TASK TO CARRY OUT: When you reach the line containing "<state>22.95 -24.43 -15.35" in the data below, begin returning lines exactly as written, and stop once the line containing "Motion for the" has been returned.

RECORDS SHOWN:
================

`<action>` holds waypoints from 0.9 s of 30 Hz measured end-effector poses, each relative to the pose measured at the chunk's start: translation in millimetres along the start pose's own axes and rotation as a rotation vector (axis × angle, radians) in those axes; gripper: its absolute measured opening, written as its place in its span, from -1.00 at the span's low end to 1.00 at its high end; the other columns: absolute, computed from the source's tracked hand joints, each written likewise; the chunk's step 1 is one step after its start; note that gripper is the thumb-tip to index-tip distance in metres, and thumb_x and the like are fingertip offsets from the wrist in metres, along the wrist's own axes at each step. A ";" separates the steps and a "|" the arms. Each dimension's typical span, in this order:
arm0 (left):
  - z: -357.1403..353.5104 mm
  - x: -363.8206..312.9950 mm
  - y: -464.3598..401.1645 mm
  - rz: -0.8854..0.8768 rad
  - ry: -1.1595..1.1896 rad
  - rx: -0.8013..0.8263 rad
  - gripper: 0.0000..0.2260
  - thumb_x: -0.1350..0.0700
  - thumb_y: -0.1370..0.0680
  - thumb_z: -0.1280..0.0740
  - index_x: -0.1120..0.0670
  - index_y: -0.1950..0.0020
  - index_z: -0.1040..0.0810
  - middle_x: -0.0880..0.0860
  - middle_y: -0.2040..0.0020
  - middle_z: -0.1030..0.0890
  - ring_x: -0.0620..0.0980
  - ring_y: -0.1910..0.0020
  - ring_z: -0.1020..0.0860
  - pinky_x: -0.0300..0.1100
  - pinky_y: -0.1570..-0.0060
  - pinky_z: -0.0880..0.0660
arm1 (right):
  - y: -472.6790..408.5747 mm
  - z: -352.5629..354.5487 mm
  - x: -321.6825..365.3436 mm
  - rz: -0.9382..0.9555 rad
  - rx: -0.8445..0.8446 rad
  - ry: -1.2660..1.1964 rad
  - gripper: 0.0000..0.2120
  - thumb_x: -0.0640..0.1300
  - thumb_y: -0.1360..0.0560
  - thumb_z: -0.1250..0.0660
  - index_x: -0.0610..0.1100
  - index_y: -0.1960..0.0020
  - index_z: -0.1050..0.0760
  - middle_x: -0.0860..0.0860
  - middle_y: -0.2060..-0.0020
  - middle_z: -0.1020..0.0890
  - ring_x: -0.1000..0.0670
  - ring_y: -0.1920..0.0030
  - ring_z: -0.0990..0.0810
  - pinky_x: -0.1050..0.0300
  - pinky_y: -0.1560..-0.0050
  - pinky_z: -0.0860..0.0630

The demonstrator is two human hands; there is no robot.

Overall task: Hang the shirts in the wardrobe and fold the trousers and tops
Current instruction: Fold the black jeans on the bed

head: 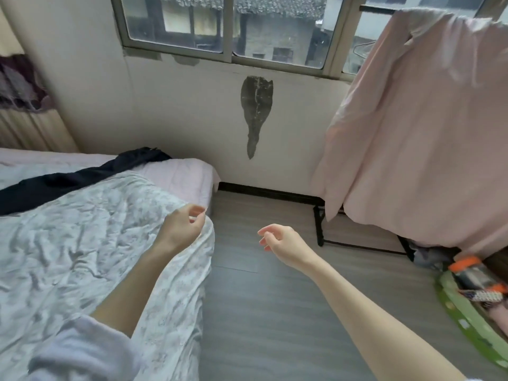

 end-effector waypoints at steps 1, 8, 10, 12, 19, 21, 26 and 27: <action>4.6 8.9 -12.4 0.027 -0.001 -0.018 -0.79 0.14 -0.56 -0.24 0.11 -0.16 -0.56 0.03 -0.10 -0.61 -0.09 0.03 -0.51 -0.26 0.01 -0.35 | -11.5 -3.0 1.5 0.009 0.020 0.008 -0.74 -0.16 -0.56 -0.07 -0.03 -0.11 -0.51 0.06 0.09 -0.62 -0.01 0.02 -0.61 0.23 0.20 -0.47; 46.7 69.6 -164.0 0.126 0.053 -0.118 -0.76 0.12 -0.58 -0.20 0.10 -0.20 -0.53 0.04 -0.13 -0.59 -0.10 0.03 -0.48 -0.22 -0.02 -0.40 | -197.9 -19.4 50.6 0.077 0.080 0.142 -0.72 -0.18 -0.57 -0.06 -0.06 -0.14 -0.51 0.03 0.08 -0.63 0.07 0.08 -0.59 0.38 0.27 -0.43; 70.9 88.4 -197.4 0.169 0.035 -0.146 -0.76 0.11 -0.58 -0.20 0.09 -0.21 -0.52 0.02 -0.13 -0.58 -0.09 0.00 -0.49 -0.20 -0.02 -0.42 | -245.5 -31.0 78.0 0.113 0.113 0.164 -0.72 -0.17 -0.57 -0.07 -0.08 -0.17 -0.50 0.02 0.05 -0.62 0.04 0.03 -0.58 0.27 0.13 -0.46; 100.2 116.2 -232.7 0.225 0.006 -0.194 -0.76 0.11 -0.58 -0.20 0.09 -0.21 -0.52 0.01 -0.14 -0.58 -0.07 -0.02 -0.50 -0.21 -0.01 -0.41 | -298.8 -50.4 107.4 0.164 0.160 0.168 -0.71 -0.17 -0.57 -0.09 -0.10 -0.19 -0.50 0.02 0.04 -0.62 0.03 -0.01 -0.59 0.23 0.01 -0.46; 149.8 213.1 -335.2 0.380 -0.046 -0.269 -0.77 0.10 -0.57 -0.19 0.07 -0.20 -0.51 0.03 -0.16 -0.56 0.00 -0.10 -0.51 -0.13 -0.08 -0.43 | -459.7 -119.4 153.8 0.238 0.232 0.175 -0.70 -0.23 -0.56 -0.09 -0.14 -0.24 -0.45 -0.07 -0.06 -0.60 -0.05 -0.02 -0.58 0.13 -0.02 -0.48; 149.5 244.3 -374.7 0.422 -0.067 -0.254 -0.76 0.12 -0.57 -0.19 0.09 -0.22 -0.49 0.06 -0.20 -0.53 0.04 -0.15 -0.50 -0.10 -0.12 -0.43 | -515.6 -139.6 155.9 0.236 0.234 0.196 -0.69 -0.22 -0.57 -0.08 -0.12 -0.26 -0.43 -0.08 -0.08 -0.59 -0.06 -0.01 -0.57 0.12 0.04 -0.48; 154.2 329.5 -508.3 0.556 -0.102 -0.254 -0.66 0.05 -0.57 -0.21 0.08 -0.33 -0.40 0.11 -0.31 -0.41 0.09 -0.23 -0.43 -0.09 -0.17 -0.39 | -685.0 -198.9 168.5 0.223 0.275 0.245 -0.66 -0.20 -0.58 -0.06 -0.12 -0.31 -0.40 -0.08 -0.18 -0.55 -0.02 -0.11 -0.51 0.18 0.06 -0.42; 154.8 354.8 -546.6 0.598 -0.101 -0.251 -0.64 0.02 -0.57 -0.21 0.07 -0.34 -0.38 0.10 -0.33 -0.39 0.09 -0.26 -0.41 -0.04 -0.21 -0.38 | -730.9 -218.1 171.6 0.207 0.289 0.259 -0.66 -0.20 -0.57 -0.05 -0.13 -0.31 -0.40 -0.09 -0.19 -0.54 -0.04 -0.14 -0.50 0.16 0.01 -0.43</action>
Point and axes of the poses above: each hand's wrist, its own y-axis away from the middle knuckle, its own z-axis out of the back of the hand, x = y × z, the point moved 5 cm from there along -y, towards the middle knuckle
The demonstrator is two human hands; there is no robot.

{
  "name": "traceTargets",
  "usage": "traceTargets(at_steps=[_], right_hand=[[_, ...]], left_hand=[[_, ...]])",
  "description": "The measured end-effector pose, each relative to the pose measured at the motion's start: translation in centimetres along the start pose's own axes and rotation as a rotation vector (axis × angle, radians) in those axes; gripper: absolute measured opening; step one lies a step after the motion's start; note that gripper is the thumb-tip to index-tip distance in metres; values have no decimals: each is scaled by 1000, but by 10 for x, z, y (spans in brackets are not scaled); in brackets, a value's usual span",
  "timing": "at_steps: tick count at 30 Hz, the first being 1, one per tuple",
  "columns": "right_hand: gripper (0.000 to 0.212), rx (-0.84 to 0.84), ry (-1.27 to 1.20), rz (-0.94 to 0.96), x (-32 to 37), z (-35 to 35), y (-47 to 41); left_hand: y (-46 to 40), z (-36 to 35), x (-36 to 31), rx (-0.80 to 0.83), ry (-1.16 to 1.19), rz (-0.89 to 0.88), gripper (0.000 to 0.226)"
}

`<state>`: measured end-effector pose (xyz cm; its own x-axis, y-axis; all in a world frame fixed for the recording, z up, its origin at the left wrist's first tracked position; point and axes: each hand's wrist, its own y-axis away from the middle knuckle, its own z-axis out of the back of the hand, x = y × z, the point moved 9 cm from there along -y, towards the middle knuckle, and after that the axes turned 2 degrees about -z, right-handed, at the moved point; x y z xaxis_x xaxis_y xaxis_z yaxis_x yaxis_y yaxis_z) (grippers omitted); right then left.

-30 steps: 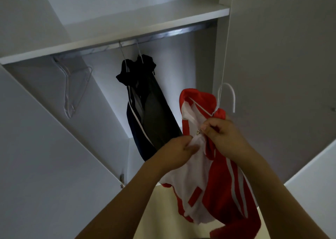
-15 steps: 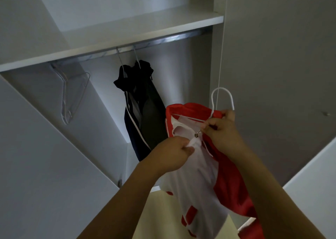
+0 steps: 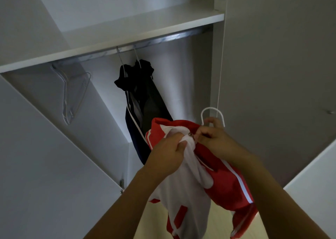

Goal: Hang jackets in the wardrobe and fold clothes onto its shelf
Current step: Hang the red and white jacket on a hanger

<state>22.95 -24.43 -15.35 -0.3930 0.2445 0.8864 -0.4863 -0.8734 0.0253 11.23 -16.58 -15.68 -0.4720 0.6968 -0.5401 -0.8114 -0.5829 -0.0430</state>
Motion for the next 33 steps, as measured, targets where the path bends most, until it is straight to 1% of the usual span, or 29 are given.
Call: traceTargets(at_steps=[2, 4, 8, 12, 14, 17, 19, 20, 22, 23, 24, 26, 30, 33], right_hand=[[22, -29, -16, 78, 6, -3, 0], [22, -10, -23, 122, 11, -7, -1], [23, 15, -2, 78, 8, -9, -4], [20, -108, -141, 59, 6, -2, -6], [20, -180, -159, 105, 12, 3, -6], [17, -227, -207, 195, 31, 8, -6], [16, -172, -258, 207, 40, 11, -11], [17, -97, -268, 181, 43, 11, -16], [18, 64, -222, 105, 46, 8, -26], [20, 87, -181, 85, 46, 11, -29], [21, 70, -139, 86, 47, 17, -33], [24, 5, -72, 148, 57, 26, -36], [33, 8, 32, 307, 83, 26, -40], [36, -13, 80, 352, 94, 26, -49]], left_hand=[[-2, 4, 5, -17, 3, 14, 41], [-3, 6, 9, -20, -5, 22, 41], [-2, 3, 16, -2, 7, 31, 40], [-4, 5, 18, -17, 24, 42, 40], [-4, 7, 15, -15, 45, 27, 40], [-3, 13, 10, -23, 94, 0, 42], [-4, 16, 9, -17, 126, 8, 41], [-4, 19, 9, -11, 124, 18, 39], [-2, 24, 10, -11, 92, 37, 37], [-1, 26, 10, -18, 78, 44, 38], [1, 29, 9, -29, 64, 43, 39], [1, 33, 4, -48, 38, 23, 40], [-2, 40, -6, -61, 18, 9, 38], [-5, 50, -4, -70, 29, 32, 37]])
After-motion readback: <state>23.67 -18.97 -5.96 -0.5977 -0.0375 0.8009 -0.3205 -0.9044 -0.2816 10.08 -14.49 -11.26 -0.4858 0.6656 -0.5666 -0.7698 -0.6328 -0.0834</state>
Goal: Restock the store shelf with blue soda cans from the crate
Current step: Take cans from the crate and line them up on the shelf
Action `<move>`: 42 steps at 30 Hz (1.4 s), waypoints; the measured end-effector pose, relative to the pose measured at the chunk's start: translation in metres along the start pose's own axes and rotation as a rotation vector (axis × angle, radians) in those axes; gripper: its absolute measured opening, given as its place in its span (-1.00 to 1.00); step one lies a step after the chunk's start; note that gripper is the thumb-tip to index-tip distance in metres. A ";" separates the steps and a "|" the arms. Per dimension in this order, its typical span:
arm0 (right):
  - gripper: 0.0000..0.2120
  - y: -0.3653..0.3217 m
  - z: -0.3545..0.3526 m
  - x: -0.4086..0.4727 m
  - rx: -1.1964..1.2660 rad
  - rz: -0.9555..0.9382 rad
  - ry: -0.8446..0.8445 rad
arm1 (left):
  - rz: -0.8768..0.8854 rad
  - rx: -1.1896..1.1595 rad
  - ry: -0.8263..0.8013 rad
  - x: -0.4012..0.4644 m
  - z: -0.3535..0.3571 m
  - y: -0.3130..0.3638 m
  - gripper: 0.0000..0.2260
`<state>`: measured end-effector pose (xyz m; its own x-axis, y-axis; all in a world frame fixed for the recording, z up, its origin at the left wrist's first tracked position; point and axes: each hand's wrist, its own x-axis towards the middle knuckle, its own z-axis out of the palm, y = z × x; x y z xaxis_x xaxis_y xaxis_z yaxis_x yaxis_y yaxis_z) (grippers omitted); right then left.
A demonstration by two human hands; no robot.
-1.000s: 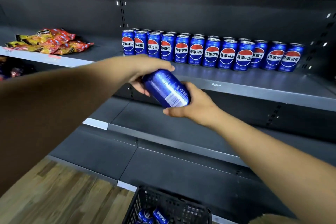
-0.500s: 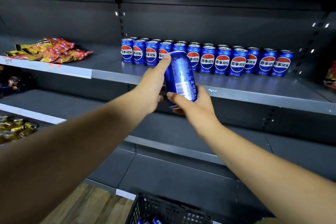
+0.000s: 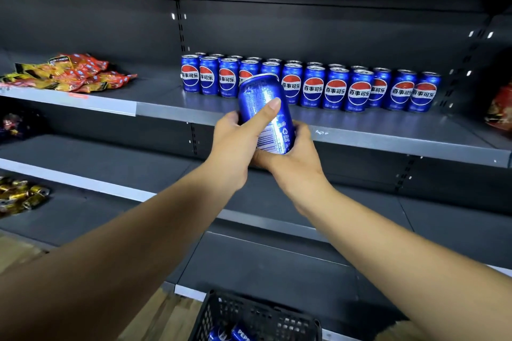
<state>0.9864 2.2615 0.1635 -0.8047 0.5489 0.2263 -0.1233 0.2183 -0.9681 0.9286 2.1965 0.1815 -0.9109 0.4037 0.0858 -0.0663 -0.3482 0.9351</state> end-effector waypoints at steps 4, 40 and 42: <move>-0.48 -0.002 -0.005 -0.006 0.049 0.067 -0.139 | -0.011 0.055 -0.009 -0.003 -0.010 0.003 -0.66; -0.74 -0.031 -0.011 -0.007 -0.135 0.304 -0.560 | -0.021 0.176 -0.185 -0.001 -0.040 0.011 -0.54; -0.64 -0.028 -0.015 -0.007 -0.040 0.361 -0.650 | -0.046 0.120 -0.284 -0.003 -0.041 0.012 -0.68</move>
<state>1.0044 2.2634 0.1908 -0.9739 0.0070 -0.2268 0.2253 0.1502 -0.9627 0.9141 2.1563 0.1783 -0.7566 0.6429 0.1191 -0.0412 -0.2286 0.9726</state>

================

RESPONSE BELOW:
<state>22.95 -24.43 -15.35 -0.3930 0.2445 0.8864 -0.4863 -0.8734 0.0253 11.23 -16.58 -15.68 -0.4720 0.6968 -0.5401 -0.8114 -0.5829 -0.0430</state>
Motion for the next 33 steps, as measured, targets where the path bends most, until it is straight to 1% of the usual span, or 29 are given.

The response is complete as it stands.